Could you find every line in the records below that contains the word "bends" and copy it?

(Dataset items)
◇ ◇ ◇ ◇

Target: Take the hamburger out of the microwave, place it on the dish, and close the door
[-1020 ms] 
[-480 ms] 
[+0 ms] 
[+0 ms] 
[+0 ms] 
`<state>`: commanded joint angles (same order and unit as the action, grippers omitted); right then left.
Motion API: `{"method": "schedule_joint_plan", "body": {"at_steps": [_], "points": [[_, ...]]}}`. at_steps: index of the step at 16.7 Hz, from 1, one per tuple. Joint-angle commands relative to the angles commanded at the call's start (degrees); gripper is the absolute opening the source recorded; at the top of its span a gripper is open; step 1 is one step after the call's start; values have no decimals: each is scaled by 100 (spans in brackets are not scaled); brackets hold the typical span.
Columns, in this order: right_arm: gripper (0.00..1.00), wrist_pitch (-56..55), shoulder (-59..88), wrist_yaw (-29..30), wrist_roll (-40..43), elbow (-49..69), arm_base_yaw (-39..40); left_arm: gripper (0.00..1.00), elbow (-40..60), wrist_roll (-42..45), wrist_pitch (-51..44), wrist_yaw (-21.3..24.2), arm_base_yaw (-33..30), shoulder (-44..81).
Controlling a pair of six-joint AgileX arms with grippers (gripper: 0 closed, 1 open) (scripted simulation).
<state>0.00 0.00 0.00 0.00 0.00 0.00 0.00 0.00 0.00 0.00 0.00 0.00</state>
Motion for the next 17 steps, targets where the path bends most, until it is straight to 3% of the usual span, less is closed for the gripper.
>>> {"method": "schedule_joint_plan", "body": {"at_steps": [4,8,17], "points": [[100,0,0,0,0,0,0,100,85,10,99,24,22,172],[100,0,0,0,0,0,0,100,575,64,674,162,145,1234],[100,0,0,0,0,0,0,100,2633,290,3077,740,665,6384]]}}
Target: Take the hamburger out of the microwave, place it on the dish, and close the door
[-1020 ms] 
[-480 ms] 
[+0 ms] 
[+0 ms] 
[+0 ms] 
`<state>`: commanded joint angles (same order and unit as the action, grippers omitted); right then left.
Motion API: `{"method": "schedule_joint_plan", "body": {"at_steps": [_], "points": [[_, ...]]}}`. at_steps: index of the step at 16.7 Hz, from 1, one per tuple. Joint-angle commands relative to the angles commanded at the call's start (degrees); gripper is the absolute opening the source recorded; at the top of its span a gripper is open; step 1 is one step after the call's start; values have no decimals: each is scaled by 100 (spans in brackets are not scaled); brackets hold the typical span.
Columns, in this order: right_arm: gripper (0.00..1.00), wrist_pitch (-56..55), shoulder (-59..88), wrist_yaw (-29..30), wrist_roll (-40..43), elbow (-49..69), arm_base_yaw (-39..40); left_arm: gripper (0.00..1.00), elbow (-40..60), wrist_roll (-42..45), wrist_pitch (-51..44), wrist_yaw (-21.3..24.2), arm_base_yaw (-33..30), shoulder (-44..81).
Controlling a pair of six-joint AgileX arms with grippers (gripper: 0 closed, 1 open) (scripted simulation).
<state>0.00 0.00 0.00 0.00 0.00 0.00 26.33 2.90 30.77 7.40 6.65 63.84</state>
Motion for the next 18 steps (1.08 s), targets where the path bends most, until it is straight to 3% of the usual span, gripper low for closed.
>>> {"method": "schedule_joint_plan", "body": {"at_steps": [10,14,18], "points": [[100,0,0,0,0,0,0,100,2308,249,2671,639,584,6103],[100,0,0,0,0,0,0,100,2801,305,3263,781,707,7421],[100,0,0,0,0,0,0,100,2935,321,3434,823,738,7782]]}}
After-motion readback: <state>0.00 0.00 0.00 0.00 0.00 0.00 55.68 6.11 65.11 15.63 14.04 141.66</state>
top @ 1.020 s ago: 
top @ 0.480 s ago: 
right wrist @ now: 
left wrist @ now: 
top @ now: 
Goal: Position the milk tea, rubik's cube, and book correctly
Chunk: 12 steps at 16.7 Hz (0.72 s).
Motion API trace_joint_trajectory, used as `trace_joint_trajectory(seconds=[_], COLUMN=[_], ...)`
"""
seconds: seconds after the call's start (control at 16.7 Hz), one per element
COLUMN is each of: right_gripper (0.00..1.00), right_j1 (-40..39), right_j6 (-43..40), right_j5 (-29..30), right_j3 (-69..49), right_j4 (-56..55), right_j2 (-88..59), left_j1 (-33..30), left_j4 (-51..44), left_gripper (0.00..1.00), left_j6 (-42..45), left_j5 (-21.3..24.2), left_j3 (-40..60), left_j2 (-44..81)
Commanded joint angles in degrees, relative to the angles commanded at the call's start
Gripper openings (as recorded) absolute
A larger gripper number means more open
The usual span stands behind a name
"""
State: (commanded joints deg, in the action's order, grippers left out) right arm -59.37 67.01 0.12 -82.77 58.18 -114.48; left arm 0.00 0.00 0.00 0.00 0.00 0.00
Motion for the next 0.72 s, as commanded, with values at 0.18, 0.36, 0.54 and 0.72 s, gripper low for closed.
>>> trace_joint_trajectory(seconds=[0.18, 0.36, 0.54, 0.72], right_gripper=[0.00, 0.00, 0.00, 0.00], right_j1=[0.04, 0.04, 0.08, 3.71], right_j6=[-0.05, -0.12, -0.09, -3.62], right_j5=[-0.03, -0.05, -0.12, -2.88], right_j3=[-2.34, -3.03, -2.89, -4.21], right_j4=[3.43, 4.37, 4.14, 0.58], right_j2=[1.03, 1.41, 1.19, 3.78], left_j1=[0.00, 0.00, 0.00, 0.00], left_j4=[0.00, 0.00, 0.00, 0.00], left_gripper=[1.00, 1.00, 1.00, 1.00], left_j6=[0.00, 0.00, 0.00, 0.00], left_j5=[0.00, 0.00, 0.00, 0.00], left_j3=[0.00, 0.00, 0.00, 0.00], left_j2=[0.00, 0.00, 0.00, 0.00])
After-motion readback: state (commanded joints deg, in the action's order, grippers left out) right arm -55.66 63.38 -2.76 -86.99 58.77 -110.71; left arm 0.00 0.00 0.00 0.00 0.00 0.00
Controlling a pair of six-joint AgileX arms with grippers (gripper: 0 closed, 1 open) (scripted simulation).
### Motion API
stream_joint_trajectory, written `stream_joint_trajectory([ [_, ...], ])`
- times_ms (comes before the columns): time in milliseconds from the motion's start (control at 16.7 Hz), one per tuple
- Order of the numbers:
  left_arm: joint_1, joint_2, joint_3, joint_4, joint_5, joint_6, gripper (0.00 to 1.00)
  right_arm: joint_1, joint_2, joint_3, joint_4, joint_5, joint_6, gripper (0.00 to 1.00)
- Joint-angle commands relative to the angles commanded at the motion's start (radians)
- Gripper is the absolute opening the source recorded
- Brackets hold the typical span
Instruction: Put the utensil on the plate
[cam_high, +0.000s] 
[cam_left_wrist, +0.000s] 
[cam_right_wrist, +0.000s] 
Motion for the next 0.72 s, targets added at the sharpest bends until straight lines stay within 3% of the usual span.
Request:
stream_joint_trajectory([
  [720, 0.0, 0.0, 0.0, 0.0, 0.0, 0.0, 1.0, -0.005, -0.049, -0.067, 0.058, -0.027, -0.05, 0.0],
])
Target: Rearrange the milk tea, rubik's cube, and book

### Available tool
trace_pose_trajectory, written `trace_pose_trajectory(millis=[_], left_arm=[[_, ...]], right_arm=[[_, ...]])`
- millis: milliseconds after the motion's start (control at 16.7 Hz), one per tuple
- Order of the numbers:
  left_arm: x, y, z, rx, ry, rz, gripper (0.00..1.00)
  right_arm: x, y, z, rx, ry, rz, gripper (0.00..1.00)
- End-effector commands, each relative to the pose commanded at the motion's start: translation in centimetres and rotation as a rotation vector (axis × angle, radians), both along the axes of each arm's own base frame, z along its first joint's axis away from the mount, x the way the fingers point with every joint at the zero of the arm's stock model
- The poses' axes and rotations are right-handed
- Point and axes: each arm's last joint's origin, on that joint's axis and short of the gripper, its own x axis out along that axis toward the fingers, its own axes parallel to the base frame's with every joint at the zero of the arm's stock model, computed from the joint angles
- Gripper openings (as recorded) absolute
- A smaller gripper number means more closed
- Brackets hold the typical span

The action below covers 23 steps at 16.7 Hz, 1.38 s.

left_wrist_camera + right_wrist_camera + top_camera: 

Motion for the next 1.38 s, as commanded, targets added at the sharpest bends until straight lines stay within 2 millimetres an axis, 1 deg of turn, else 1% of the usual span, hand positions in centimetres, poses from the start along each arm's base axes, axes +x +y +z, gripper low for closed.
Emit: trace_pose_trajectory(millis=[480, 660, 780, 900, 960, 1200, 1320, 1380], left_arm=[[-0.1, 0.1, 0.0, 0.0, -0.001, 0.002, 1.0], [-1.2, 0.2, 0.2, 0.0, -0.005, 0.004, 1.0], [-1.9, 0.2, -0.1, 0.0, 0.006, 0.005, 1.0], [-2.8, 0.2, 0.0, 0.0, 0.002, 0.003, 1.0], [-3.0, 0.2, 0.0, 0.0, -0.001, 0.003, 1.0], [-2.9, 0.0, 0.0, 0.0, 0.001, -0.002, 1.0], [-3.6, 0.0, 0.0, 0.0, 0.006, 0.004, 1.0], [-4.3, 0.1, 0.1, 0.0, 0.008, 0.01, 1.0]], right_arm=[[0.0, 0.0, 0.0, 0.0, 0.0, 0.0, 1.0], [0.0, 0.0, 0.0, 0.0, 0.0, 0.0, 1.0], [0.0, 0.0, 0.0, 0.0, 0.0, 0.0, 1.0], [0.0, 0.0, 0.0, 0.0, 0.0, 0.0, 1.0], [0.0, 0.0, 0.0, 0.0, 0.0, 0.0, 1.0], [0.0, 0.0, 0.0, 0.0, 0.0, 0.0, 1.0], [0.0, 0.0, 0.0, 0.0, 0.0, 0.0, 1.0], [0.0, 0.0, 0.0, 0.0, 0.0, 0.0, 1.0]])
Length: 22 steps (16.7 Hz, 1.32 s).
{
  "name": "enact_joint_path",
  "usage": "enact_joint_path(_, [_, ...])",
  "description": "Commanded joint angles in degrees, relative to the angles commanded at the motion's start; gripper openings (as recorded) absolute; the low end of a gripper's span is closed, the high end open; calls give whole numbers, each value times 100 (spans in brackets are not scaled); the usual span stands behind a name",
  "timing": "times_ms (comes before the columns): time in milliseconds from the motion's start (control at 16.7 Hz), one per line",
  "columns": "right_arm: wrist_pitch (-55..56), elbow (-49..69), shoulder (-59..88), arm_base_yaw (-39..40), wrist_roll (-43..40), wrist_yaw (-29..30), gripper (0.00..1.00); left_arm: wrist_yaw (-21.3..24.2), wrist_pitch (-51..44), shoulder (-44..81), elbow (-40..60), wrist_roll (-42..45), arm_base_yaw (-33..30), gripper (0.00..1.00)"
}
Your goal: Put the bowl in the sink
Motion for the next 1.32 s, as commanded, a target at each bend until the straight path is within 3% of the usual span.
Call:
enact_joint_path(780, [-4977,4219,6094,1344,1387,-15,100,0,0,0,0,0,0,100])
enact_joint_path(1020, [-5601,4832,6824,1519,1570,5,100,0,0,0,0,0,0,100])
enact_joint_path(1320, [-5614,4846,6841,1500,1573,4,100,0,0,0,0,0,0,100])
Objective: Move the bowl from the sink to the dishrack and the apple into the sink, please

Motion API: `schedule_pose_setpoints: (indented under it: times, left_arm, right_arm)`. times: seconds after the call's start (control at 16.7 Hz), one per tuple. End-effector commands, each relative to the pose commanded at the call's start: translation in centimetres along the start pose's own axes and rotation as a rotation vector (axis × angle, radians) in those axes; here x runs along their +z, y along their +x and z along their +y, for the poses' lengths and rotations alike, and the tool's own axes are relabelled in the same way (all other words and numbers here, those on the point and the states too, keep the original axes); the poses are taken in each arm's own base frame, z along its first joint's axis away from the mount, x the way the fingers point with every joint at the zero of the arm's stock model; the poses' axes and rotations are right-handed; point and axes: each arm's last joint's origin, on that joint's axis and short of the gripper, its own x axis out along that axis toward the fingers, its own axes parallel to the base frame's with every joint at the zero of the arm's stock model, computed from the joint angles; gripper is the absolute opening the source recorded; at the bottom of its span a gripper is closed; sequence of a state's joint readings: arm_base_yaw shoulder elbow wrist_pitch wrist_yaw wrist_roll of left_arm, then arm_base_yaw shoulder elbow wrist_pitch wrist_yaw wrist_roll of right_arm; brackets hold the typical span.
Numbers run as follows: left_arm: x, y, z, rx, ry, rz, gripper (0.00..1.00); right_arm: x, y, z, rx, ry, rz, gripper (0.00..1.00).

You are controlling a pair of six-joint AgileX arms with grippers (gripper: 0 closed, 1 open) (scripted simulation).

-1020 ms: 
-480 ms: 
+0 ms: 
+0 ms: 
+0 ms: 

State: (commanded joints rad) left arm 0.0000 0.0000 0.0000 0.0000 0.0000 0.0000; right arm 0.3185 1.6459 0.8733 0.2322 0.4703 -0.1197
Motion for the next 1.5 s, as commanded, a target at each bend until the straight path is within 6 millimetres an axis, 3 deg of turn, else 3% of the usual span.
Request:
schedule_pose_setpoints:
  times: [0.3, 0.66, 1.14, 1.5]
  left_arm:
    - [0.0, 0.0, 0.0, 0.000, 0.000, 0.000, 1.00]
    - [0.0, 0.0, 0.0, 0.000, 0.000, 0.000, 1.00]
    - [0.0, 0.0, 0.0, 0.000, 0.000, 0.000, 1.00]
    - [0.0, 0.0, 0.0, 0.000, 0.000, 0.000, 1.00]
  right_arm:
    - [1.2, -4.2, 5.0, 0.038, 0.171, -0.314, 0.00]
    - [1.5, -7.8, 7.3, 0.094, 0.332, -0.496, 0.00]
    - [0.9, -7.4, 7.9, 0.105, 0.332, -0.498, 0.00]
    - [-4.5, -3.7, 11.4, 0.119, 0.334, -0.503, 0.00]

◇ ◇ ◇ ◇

- TASK ANSWER
Motion for the next 17 steps, targets where the path bends most, until it is straight to 3% of the usual span, less is closed for the gripper.
Motion for the next 18 steps (1.08 s), targets where the path bends most, until it is straight to 3% of the usual span, gripper low for closed.
Motion for the next 0.72 s, targets added at the sharpest bends until straight lines stay within 3% of the usual span.
Motion for the next 1.38 s, as commanded, targets added at the sharpest bends until straight lines stay within 2 millimetres an axis, 1 deg of turn, else 1% of the usual span, hand positions in centimetres, poses from the start along each arm's base axes, axes +x +y +z, gripper low for closed.

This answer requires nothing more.